I love how the police draw their guns and just wave them around indiscriminately while chasing a suspect. They're like kids playing cops and robbers.

Fashion Moment

Pastels were big in '82.

Also, Peter's rented house. Is. Amazing.

Seven Blood Stained Orchids

Seven Blood Stained Orchids

"That is one thing you can always be sure of. All criminals are out of their minds."

A serial killer is murdering young women around Rome, leaving a silver crescent moon medallion at the scene of each crime as a trademark. His victims include a prostitute, an artist, a patient in a psych ward, a teacher, and a housewife – but are the killings random or are these women somehow linked? One victim, Giulia (Uschi Glas) manages to survive her attack and, with the help of her husband Mario (Antonio Sabato), she follows the clues to find the murderer. Their search leads them to a crumbling villa, a hippie drug den, and a tour of Rome's Christian churches. Can the couple unmask the killer before he finds Giulia and finishes the job?

If you've never seen a giallo or if you want to show someone what a giallo is, Seven Blood Stained Orchids (not to be confused with The Blood Stained Buterfly) is an excellent place to start. It has all the classic elements: beautiful women getting murdered in elaborate ways, stylized camera work, and the classic faceless giallo killer who wears a black coat, hat and gloves. It's sexy, suspenseful, and a little bit trashy. The story is easy to follow and has a satisfying resolution. This might be Umberto Lenzi's best work.
  • There are lots of little homages to Mario Bava's two greatest gialli. The harp in Kathy's apartment and the bathtub drowning scene are homages to Blood and  Black Lace and the scenes in the newspaper office and at the piazza di spagna recall The Girl Who Knew Too Much. Come to think of it, Uschi Glas looks a lot like Leticia Roman in this movie. 
  • Also, the poison milk may be a reference to Dario Argento's Cat O'Nine Tails.
  • Maria Tedeschi (whom you may remember from a cameo in The Bird With the Crystal Plumage and as Mrs. Moss in The Case of the Bloody Iris) shows up here as a patient in the psych ward.
  • You may also remember the improbably named Franco Fantasia (Lt. Renzi) from Knife of Ice.
  • Was the old woman in the opening scene murdered? It's never shown, but I think maybe she was, so I've listed her in the body count, above. The killer saw the photo of the woman he was really after on her nightstand and realized that he had the wrong woman. I suspect that he killed her to tie up loose ends, but didn't leave an amulet. That way, her murder wouldn't be connected to the case.
 What the Hell Am I Watching?

So Mario decides to keep the amulet that the killer sent to Guilia? Why? As a memento of the time she was nearly murdered? Not cool, man.
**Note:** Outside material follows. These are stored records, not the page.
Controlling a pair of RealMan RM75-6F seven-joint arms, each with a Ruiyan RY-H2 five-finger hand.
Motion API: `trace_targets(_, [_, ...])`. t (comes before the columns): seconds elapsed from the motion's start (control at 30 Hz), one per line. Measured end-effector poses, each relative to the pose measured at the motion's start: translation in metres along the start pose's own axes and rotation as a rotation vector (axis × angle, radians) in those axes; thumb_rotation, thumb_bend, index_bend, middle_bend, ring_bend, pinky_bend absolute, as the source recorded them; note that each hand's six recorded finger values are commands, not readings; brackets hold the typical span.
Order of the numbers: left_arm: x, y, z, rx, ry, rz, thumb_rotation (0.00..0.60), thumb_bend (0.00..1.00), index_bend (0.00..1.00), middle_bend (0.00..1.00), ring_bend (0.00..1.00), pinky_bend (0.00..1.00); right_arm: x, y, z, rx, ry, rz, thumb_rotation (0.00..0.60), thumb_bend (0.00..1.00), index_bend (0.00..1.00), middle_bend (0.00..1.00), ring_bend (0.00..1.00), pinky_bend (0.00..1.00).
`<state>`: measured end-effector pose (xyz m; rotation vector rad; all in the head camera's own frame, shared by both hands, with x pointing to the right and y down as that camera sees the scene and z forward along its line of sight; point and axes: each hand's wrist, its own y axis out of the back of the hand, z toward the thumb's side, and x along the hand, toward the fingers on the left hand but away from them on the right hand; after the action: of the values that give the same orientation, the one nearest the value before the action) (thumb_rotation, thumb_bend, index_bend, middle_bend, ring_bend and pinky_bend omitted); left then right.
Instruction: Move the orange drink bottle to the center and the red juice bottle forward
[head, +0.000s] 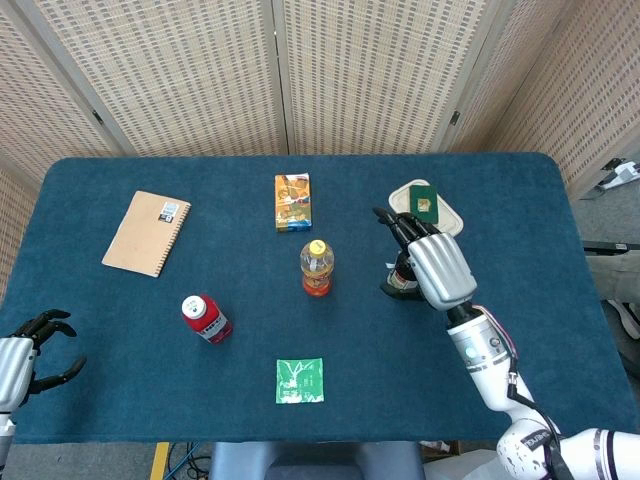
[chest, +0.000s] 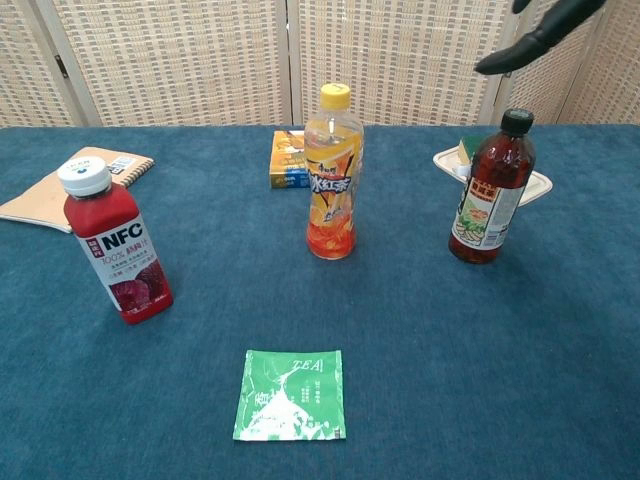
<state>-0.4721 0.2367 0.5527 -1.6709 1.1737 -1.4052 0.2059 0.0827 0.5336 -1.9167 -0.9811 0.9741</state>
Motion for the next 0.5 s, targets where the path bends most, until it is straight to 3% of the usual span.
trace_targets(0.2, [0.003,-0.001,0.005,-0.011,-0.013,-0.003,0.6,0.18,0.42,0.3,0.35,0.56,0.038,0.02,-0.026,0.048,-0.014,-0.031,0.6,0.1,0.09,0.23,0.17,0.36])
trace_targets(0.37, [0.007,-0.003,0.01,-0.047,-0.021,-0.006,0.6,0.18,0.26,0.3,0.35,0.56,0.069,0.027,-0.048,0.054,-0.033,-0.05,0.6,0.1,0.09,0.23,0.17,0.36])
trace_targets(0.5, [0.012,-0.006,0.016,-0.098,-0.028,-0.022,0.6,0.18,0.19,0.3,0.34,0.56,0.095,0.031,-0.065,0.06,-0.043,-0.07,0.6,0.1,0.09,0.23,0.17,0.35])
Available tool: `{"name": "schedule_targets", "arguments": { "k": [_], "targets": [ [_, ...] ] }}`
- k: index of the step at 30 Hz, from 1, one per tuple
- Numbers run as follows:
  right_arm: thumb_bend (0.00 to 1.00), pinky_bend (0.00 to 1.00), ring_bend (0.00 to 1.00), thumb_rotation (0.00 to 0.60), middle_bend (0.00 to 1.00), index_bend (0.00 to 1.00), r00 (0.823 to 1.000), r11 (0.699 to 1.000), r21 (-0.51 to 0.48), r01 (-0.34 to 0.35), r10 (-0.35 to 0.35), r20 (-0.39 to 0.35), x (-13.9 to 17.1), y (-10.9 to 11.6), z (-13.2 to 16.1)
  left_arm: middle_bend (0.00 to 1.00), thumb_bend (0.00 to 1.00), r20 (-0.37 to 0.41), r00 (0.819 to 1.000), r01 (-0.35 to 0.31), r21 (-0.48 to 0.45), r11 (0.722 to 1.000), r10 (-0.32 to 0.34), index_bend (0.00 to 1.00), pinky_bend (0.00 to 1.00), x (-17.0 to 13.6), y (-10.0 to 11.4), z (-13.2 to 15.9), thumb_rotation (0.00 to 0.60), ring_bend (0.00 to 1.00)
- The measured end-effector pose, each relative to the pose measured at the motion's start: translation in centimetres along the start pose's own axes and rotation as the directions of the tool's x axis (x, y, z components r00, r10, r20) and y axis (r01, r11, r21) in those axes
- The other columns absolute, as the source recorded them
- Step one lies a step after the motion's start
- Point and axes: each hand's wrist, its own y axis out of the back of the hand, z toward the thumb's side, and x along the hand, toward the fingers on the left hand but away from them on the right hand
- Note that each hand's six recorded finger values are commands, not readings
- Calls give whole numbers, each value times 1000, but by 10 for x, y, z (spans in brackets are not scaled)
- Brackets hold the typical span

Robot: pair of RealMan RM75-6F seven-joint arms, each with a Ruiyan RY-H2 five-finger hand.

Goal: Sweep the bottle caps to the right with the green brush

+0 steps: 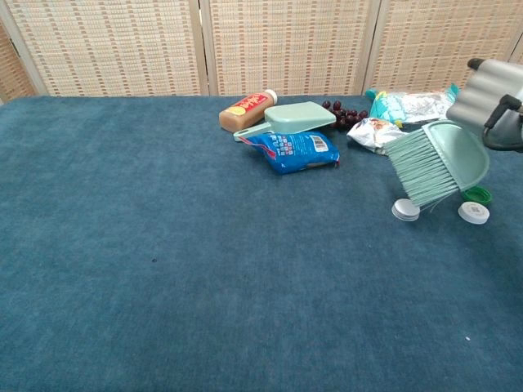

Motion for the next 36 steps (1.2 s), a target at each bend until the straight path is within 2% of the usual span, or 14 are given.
{"name": "schedule_targets", "arguments": {
  "k": [8, 13, 18, 25, 36],
  "targets": [
    [405, 76, 480, 600, 820, 951, 998, 979, 193, 62, -62, -9, 0, 54, 37, 0, 452, -5, 1000, -13, -11, 1000, 13, 0, 11, -3, 4, -2, 600, 0],
    [405, 76, 480, 600, 820, 951, 998, 952, 301, 61, -67, 11, -4, 66, 59, 0, 453, -4, 1000, -16, -17, 1000, 16, 0, 12, -7, 6, -8, 600, 0],
    [405, 71, 480, 600, 820, 951, 997, 920, 389, 46, -66, 40, -9, 64, 68, 0, 454, -2, 1000, -16, -18, 1000, 16, 0, 11, -6, 6, -6, 600, 0],
    [405, 71, 480, 600, 820, 952, 996, 868, 497, 9, -53, 74, -15, 46, 67, 0, 454, -6, 1000, -13, -17, 1000, 13, 0, 12, -5, 6, -7, 600, 0],
    [405, 71, 480, 600, 820, 951, 994, 837, 546, -26, -34, 100, -17, 19, 54, 0, 454, -1, 1000, -11, -13, 1000, 11, 0, 12, -5, 6, -5, 600, 0]
  ]
}}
I love the scene where Elena (Rosella Falk) is screaming in her hospital room and we cut to the nurse, who just rolls her eyes and ignores it.

I also adore the fact that Mario (who is a fashion designer and presumably knows a thing or two about sketching) shows people what is essentially a stick figure and asks them if they recognize the guy.  I love it even more that several people can actually put an accurate name to his simple line drawing.

Apparently there's a law in Italy that if you have an awesome car, you can just park it anywhere.

Fashion Moment

This one belongs to Kathy Adams (Marina Malfatti) for her tiny sequined vest and harem pants.

The Case of the Bloody Iris

The Case of the Bloody Iris  

"Ill tear you like I tore the petals of the iris! You're an object and you belong to me!"

Jennifer Lansbury (Edwige Fenech) recently escaped from a naked hippie group-sex cult, led by her jealous "husband" Adam (Ben Cara) (it's not certain if their "celestial marriage" is legal) and is making a living in the city as a model. Her new boyfriend, architect Andrea Barto (George Hilton) is also her new landlord, but people in his building have a bad habit of getting murdered. Commissioner Enci (Giampiero Albertini) and his assistant Redi (Franco Agostini) are on the case. Adam is overtly stalking Jennifer, but is he the killer? Could it be the creepy old lady down the hall or even Andrea himself? And is the closeted lesbian next door somehow involved? Here's a hint: The answer to one of these question is "yes."

The Case of the Bloody Iris (not to be confused with Seven Blood Stained Orchids) is, without question, one of my favorite gialli for a number of reasons: the wonderful cast of crazy characters, the stylish direction, the sexy harpsichord music, and the fantastic, fast-moving script that keeps the mystery constantly moving and evolving.  But most of all, The Case of the Bloody Iris succeeds because it is scary, bloody, sexy, trashy, and suspenseful in the perfect proportions. While many gialli focus only on the scares, gore, or sex, this one has everything. Plus, it's funny! That's an element that most gialli ignore completely, but the supporting cast delivers much-needed comic relief between the scares and the bewbs. Clearly, director Anthony Ascott knows that above all else, movies are supposed to be fun.
  •  If you think Oreste Lionello ("Arthur" the photographer) looks like an Italian Woody Allen, that's no accident. Lionello was a successful voice-over actor and was the Italian voice of Woody Allen for years. He also dubbed Robin Williams, Gene Wilder, and Charlie Chaplin.
  • You may also recognize the "Italian Peter Lorrie," Luciano Pigozzi (from the classics Blood & Black Lace and Naked You Die) as the nightclub owner.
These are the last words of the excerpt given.